[Recorded data]
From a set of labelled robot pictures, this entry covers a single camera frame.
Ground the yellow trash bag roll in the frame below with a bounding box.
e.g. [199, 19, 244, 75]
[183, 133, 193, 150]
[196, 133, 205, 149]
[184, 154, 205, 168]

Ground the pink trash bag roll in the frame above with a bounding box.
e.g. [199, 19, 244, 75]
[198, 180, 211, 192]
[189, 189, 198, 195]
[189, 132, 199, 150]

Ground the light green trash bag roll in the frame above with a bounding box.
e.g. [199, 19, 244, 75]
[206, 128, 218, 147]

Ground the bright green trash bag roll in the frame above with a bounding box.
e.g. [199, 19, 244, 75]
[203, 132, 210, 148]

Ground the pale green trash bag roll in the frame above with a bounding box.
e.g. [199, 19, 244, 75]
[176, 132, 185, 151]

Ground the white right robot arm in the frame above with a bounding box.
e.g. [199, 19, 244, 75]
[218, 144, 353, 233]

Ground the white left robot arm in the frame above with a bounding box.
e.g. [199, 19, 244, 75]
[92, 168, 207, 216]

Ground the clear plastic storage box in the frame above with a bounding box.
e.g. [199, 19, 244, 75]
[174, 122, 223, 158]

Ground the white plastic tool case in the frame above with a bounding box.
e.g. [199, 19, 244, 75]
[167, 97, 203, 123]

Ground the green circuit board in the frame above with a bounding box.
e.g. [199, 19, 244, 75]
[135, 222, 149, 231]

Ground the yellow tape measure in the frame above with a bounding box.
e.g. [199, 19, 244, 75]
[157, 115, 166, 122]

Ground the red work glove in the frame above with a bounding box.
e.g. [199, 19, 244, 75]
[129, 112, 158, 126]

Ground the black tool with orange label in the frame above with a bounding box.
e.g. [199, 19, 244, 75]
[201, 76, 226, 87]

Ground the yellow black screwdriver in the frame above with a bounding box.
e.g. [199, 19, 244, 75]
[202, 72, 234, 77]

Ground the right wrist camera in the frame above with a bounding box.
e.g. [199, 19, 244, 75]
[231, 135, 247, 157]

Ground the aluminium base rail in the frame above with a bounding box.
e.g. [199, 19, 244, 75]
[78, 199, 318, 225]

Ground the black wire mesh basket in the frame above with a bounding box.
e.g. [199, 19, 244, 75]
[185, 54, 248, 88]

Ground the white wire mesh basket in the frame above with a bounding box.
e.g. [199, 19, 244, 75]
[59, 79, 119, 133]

**Prompt**. Reply with nothing but the number of lines in the data above that contain "green".

**Answer for this exercise**. 4